§ **WORK ITEM**: Reproduce the listing below exactly, minus its pictures.

----------

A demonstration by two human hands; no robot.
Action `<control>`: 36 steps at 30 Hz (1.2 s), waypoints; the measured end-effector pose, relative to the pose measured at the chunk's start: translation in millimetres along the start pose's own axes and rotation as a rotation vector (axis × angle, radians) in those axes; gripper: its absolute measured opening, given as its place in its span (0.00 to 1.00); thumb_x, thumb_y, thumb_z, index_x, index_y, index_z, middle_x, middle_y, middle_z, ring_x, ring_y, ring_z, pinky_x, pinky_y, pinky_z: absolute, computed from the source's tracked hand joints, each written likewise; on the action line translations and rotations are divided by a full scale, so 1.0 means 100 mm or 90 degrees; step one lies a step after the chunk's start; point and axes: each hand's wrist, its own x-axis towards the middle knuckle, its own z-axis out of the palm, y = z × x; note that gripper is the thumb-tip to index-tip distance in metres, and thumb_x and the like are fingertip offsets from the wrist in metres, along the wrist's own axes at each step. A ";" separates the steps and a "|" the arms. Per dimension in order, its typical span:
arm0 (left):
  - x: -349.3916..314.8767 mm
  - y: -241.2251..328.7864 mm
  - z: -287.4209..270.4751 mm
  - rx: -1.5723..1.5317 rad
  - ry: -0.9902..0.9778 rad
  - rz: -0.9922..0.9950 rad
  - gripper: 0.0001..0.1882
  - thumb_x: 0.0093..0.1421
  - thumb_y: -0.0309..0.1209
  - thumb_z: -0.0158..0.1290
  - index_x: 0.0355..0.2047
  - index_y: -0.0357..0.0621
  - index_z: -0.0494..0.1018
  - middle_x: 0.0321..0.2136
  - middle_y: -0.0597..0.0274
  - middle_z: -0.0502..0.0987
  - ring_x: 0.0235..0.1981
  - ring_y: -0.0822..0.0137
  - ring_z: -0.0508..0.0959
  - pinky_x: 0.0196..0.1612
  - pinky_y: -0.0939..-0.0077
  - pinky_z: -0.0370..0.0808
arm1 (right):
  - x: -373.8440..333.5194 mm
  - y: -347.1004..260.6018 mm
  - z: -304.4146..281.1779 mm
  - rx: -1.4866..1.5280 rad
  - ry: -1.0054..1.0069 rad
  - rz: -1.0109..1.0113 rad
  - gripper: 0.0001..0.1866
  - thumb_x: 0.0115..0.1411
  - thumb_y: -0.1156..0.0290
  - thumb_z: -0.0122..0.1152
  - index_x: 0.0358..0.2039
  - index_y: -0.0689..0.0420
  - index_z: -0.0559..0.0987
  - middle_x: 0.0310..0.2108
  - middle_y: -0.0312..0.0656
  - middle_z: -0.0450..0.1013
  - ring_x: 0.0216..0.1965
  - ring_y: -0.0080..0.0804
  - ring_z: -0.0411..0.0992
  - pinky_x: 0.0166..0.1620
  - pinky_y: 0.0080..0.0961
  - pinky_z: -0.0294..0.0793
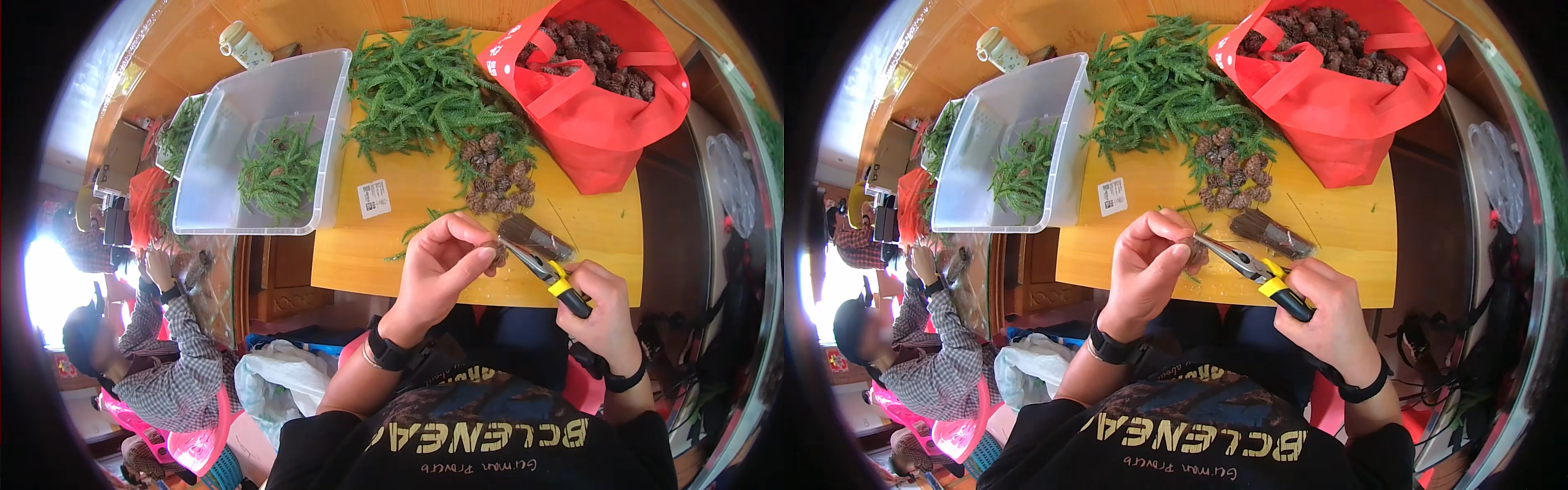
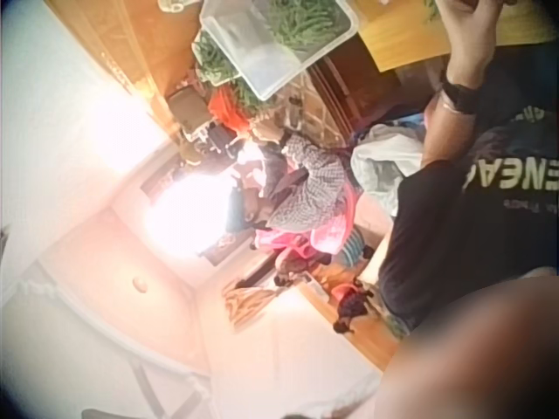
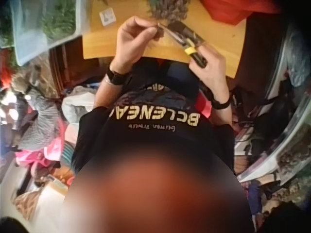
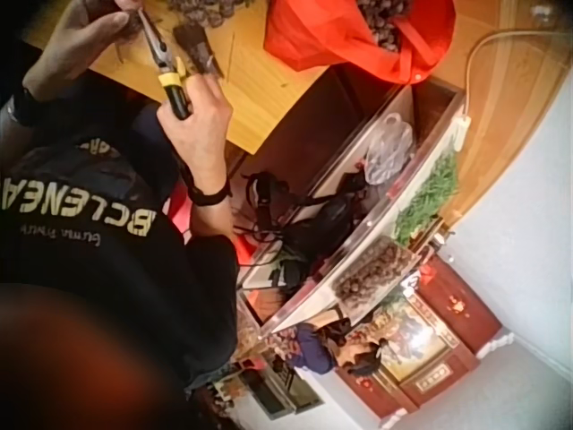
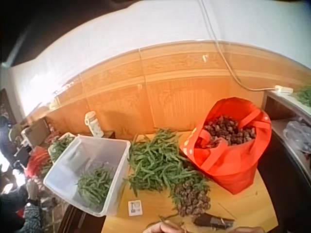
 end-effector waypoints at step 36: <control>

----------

§ **TASK OUTPUT**:
A demonstration by two human hands; no robot.
Action `<control>`: 36 steps at 30 Hz (1.2 s), waypoints; the measured end-effector pose, relative to the pose measured at the chunk's start: translation in millimetres along the start pose's own axes and rotation as a rotation vector (axis × angle, radians) in those axes; gripper: its absolute measured opening, given as its place in its span (0.00 to 1.00); thumb_x, thumb_y, thumb_z, index_x, index_y, index_z, middle_x, middle_y, middle_z, ring_x, ring_y, ring_z, pinky_x, pinky_y, pinky_z: absolute, computed from the source's tracked hand joints, each written likewise; on the action line translations and rotations are divided by a full scale, so 1.0 means 100 mm or 90 degrees; step one lies a step after the chunk's start; point and axes: each hand's wrist, its own x-axis towards the middle knuckle, its own z-axis out of the palm, y = z × x; note that gripper is the thumb-tip to index-tip distance in metres, and thumb_x and the like are fingertip offsets from the wrist in metres, along the wrist's own axes at each step. A ";" separates the steps and a "|" the arms. Per dimension in order, its typical span:
arm0 (left):
  - x: -349.3916..314.8767 mm
  - y: -241.2251..328.7864 mm
  - z: -287.4209..270.4751 mm
  - rx: -1.5723..1.5317 rad
  - ry: -0.9902..0.9778 rad
  - rz: -0.9922..0.9950 rad
  - gripper: 0.0001..0.1882
  - thumb_x: 0.0093..0.1421
  - thumb_y: -0.0309..0.1209
  - thumb_z: -0.0158..0.1290
  - index_x: 0.0355..0.2047
  - index_y: -0.0357..0.0621
  - index_z: -0.0494..0.1018
  - middle_x: 0.0321..0.2136
  - middle_y: -0.0597..0.0274
  - middle_z: -0.0502..0.0987
  - ring_x: 0.0235..0.1981
  - ring_y: -0.0822..0.0137
  - ring_z: -0.0508..0.0959
  - pinky_x: 0.0196..0.1612
  - pinky_y: -0.0939..-0.0077
  - pinky_z: -0.0370..0.0808
arm1 (right):
  - x: -373.8440..333.5194 mm
  - y: -347.1004..260.6018 mm
  - z: -304.4146..281.1779 mm
  - rx: -1.4866..1.5280 rad
  - ry: -1.0054..1.0069 rad
  - rz: -1.0109..1.0113 rad
  - gripper: 0.0001..0.1866
  - thumb_x: 0.0115..0.1411
  - thumb_y: -0.1156..0.0290
  - thumb_z: -0.0122..0.1152
  - index_x: 0.0358..0.2039
  - index_y: -0.0689..0.0420
  - index_z: -0.0559..0.0987
  - middle_x: 0.0310..0.2108
  - middle_y: -0.0312..0.0656
  - middle_z: -0.0450..0.1013
  - ring_x: 0.0216..0.1965
  - ring_y: -0.0080..0.0804
  - ring_z: -0.0411..0.0992
  - pinky_x: 0.0166..0.1620
  - pinky_y: 0.0080..0.0961
  - pinky_z: -0.0294..0.0793
 end-effector waypoints at step 36: <control>

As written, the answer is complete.